La lesione del midollo spinale, nota come mielolesi, potrebbe non essere un problema così grande come si pensava. Grazie ad una serie di test effettuati sugli animali dall’Ecole polytechnique fédérale di Losanna e dalla scuola Sant’Anna di Pisa, in collaborazione con l’Azienda Ospedaliera Universitaria Pisana, si è giunti infatti a dei risultati piuttosto interessanti su questo fronte.
La mielolesi è una condizione che porta al danneggiamento dei fasci nervosi che corrono lungo la colonna vertebrale in seguito a dei traumi, ma anche ad infezioni o tumori. A seconda del punto colpito dalla malattia ci possono essere ripercussioni più o meno gravi sul corpo, ma nella gran parte dei casi la mielolesione porta alla perdita della capacità motoria che può riguardare solo la parte inferiore (paraplegia) o comprendere anche gli arti superiori (tetraplegia).

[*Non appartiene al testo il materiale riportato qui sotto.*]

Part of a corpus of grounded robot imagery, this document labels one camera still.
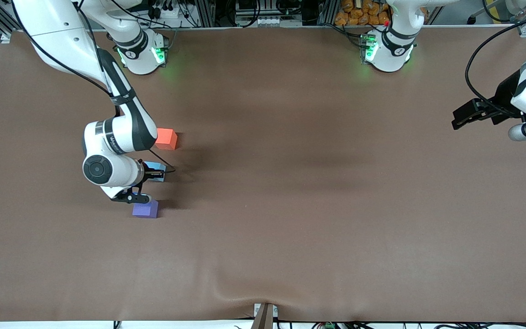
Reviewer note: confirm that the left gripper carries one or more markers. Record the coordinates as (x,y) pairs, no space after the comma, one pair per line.
(503,98)

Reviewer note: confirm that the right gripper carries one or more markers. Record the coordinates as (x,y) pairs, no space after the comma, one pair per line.
(150,173)

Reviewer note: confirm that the light blue foam block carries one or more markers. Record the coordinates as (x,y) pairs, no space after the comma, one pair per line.
(155,166)

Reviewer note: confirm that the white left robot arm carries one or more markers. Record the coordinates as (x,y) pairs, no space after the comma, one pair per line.
(388,55)

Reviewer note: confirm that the orange foam block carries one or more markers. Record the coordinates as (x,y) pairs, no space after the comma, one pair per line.
(167,139)

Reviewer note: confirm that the purple foam block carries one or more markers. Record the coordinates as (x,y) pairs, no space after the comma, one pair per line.
(145,210)

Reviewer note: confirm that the white terminal block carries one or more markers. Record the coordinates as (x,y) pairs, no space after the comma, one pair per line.
(270,21)

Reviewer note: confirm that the grey wheeled stand base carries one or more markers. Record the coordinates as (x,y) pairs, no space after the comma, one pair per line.
(521,5)

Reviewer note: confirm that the white power strip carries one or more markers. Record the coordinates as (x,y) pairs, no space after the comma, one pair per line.
(169,12)

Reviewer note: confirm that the brown table mat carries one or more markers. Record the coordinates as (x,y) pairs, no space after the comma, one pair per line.
(290,237)

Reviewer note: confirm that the black electronics box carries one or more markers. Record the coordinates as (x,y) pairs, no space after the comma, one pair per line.
(249,5)

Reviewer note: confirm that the green plug connector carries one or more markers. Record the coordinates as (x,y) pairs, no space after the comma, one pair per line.
(328,326)

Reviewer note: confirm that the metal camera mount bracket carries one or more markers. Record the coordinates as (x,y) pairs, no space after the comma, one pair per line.
(264,317)

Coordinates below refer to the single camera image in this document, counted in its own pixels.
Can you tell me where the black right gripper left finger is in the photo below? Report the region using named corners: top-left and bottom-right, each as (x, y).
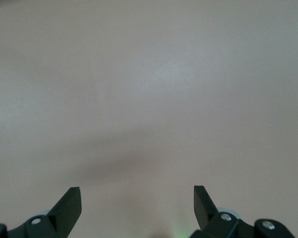
top-left (0, 187), bottom-right (82, 238)

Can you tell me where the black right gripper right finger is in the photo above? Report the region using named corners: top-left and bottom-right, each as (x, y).
top-left (191, 185), bottom-right (295, 238)

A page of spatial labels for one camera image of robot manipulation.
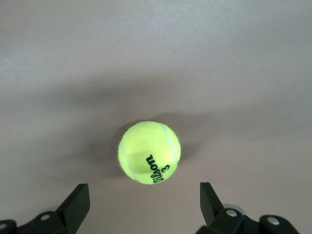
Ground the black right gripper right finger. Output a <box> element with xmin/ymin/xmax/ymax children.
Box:
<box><xmin>197</xmin><ymin>181</ymin><xmax>299</xmax><ymax>234</ymax></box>

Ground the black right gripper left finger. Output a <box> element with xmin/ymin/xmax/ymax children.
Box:
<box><xmin>0</xmin><ymin>183</ymin><xmax>91</xmax><ymax>234</ymax></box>

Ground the yellow tennis ball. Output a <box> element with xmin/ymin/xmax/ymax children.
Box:
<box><xmin>117</xmin><ymin>121</ymin><xmax>182</xmax><ymax>185</ymax></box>

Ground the brown table mat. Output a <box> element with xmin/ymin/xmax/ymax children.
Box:
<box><xmin>0</xmin><ymin>0</ymin><xmax>312</xmax><ymax>234</ymax></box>

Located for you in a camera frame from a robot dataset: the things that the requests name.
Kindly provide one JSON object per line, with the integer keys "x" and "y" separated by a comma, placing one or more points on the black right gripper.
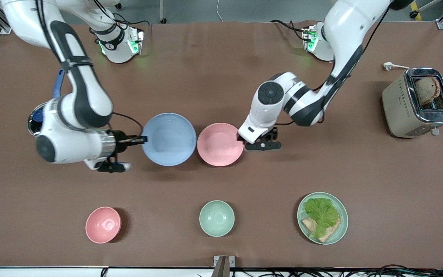
{"x": 120, "y": 138}

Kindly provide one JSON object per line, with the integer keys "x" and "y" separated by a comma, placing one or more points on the pink shallow bowl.
{"x": 220, "y": 144}

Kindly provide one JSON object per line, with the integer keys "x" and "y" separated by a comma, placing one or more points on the light blue shallow bowl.
{"x": 169, "y": 139}

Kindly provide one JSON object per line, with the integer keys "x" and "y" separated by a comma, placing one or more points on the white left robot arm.
{"x": 344, "y": 23}

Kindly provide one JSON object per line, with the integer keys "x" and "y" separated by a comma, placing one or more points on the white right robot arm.
{"x": 87, "y": 92}

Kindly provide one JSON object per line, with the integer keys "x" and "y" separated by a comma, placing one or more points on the small green bowl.
{"x": 217, "y": 218}

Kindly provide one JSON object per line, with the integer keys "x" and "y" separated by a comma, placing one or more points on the small deep pink bowl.
{"x": 103, "y": 225}

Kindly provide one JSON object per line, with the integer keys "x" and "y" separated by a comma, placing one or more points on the glass lid with blue knob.
{"x": 37, "y": 115}

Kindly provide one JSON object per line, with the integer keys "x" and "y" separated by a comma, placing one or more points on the green lettuce leaf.
{"x": 321, "y": 213}

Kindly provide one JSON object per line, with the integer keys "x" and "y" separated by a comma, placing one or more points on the green plate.
{"x": 342, "y": 219}

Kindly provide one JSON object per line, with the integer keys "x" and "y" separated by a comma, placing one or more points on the brown bread slice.
{"x": 331, "y": 232}

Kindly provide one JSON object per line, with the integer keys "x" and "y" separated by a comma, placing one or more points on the grey pole with caster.
{"x": 162, "y": 11}

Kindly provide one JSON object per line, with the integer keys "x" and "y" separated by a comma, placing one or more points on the beige and chrome toaster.
{"x": 396, "y": 104}

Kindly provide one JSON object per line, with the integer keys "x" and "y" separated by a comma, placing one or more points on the toast in toaster slot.
{"x": 427, "y": 90}

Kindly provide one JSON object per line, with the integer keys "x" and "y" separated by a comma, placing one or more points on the metal frame bracket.
{"x": 224, "y": 263}

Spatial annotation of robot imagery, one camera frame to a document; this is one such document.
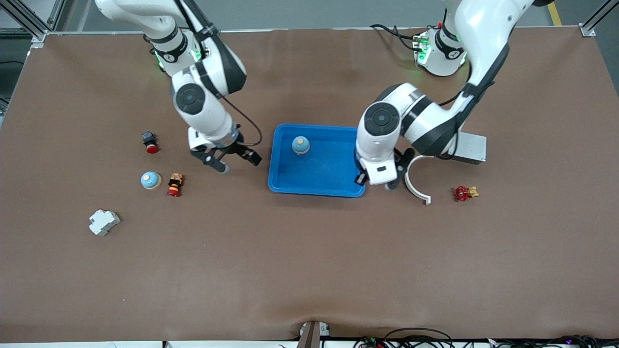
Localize blue plastic tray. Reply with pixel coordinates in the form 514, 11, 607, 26
268, 124, 367, 198

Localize red emergency stop orange base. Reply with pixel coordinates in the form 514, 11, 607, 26
167, 173, 185, 197

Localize silver metal power supply box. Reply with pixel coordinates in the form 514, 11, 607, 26
455, 131, 487, 165

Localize brown table cover mat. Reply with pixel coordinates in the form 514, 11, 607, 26
0, 27, 619, 341

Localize white circuit breaker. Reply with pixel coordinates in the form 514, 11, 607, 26
88, 209, 121, 236

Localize white curved plastic bracket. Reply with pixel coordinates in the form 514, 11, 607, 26
404, 154, 435, 205

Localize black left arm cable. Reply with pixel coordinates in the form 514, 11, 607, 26
435, 58, 499, 158

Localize black base power cable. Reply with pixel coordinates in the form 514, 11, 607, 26
370, 24, 419, 51

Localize black looped cable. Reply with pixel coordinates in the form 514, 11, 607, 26
384, 328, 455, 348

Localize aluminium frame profile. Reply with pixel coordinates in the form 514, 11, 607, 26
579, 0, 619, 37
0, 0, 66, 49

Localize black cable bundle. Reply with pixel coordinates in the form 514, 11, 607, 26
493, 335, 619, 348

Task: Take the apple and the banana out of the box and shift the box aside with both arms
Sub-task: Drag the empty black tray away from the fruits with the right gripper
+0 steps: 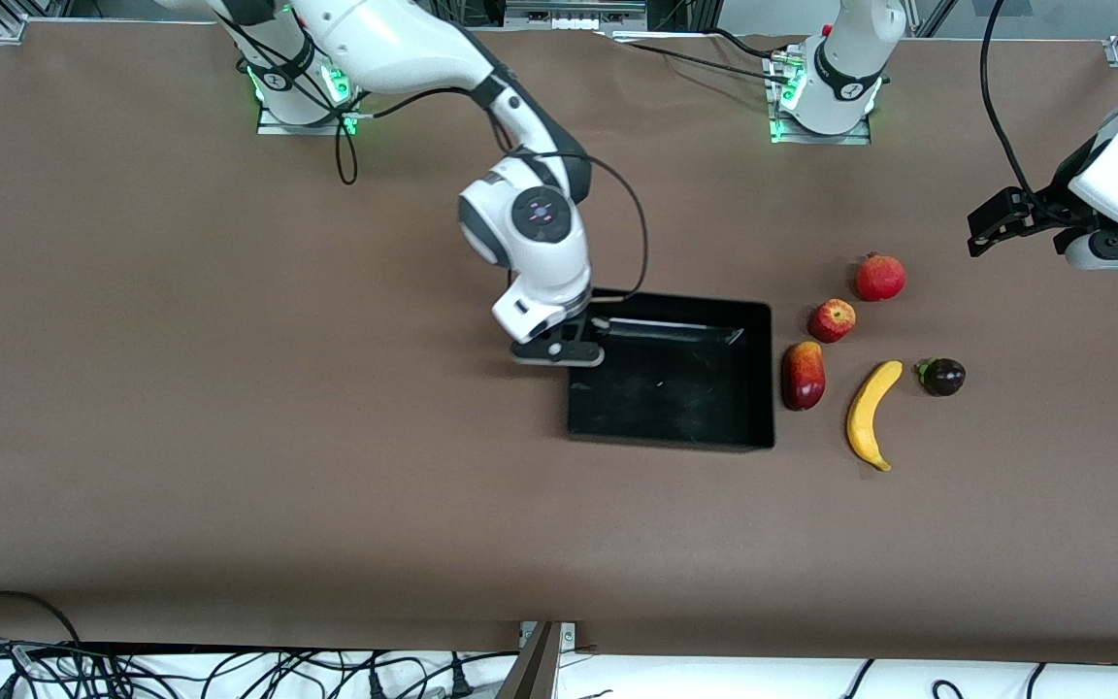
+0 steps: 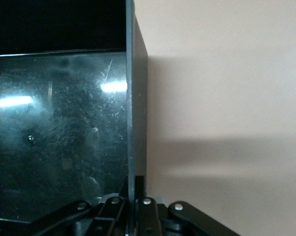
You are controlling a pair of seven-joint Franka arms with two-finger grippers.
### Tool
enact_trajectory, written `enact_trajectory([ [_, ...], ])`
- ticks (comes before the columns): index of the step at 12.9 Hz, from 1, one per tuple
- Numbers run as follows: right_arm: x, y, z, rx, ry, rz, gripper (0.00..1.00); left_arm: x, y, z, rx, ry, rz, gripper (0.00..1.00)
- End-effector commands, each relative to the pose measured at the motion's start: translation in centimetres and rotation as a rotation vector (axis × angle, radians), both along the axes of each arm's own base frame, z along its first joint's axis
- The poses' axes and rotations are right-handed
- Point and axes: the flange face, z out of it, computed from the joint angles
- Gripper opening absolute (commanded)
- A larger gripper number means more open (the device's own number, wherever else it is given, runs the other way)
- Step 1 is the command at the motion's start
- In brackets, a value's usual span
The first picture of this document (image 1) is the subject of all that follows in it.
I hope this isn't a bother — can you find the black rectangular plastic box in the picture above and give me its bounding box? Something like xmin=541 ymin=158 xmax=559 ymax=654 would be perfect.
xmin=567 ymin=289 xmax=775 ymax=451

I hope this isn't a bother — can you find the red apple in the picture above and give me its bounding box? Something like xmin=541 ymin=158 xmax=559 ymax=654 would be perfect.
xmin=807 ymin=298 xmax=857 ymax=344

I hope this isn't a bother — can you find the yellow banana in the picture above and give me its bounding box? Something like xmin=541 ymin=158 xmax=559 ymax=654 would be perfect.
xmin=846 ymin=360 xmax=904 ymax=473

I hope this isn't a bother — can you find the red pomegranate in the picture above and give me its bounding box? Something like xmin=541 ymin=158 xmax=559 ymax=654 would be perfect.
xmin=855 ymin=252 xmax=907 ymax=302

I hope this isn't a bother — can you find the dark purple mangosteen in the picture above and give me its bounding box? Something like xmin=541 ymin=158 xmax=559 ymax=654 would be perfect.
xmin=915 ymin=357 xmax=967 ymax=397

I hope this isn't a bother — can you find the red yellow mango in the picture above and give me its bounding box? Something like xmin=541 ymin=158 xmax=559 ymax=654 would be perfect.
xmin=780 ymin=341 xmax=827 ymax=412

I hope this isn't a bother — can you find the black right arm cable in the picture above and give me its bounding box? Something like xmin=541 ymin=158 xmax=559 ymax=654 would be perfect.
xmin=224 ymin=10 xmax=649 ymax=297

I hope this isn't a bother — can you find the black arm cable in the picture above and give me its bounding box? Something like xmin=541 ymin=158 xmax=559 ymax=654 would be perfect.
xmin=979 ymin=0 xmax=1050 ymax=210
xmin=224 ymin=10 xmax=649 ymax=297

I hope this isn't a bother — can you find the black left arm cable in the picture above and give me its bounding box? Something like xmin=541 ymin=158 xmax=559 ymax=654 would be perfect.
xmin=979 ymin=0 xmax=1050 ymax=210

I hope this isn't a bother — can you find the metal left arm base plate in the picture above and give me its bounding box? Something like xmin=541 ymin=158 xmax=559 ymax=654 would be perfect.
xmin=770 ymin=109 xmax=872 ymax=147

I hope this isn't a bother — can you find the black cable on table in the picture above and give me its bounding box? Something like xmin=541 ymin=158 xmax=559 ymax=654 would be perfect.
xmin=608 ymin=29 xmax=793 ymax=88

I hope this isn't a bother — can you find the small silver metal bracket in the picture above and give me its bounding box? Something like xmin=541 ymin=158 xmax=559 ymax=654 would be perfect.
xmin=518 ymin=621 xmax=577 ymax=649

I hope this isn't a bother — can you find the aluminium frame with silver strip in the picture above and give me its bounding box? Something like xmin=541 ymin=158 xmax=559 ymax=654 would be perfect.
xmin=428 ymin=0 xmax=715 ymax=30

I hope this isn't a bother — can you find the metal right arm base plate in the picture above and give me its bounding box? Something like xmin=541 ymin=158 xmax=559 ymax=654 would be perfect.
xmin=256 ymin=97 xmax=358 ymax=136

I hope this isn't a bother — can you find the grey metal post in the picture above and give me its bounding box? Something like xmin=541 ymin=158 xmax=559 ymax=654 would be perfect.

I trattamenti per la mielolesi sono continuo oggetto di studio, e proprio di recente è stata avviata una sperimentazione che ha destato parecchio interesse nel mondo scientifico e che consiste nella stimolazione elettrica del midollo spinale.
La stimolazione midollare consiste nell’installazione di un impianto sottocutaneo, a livello di midollo spinale, che libera una corrente elettrica continua nei nervi spinali inferiori, riproducendo gli stessi segnali che il cervello trasmette per far funzionare l’attività motoria. Il fascio di corrente elettrica viene emanato a frequenze e intensità differenti a seconda della zona colpita: una volta attivato il segnale, il midollo spinale riattiva la rete neurale compromessa. Si tratta insomma di una tecnica di avanguardia pura.
La stimolazione elettrica è entrata in campo già tre anni fa, tanto che grazie al suo supporto quattro persone paraplegiche sono riuscite a muovere volontariamente gli arti inferiori. I risultati e i tempi di recupero sono stati inattesi, e i ricercatori, proprio per questo, hanno ritenuto opportuno continuare ad approfondire la questione.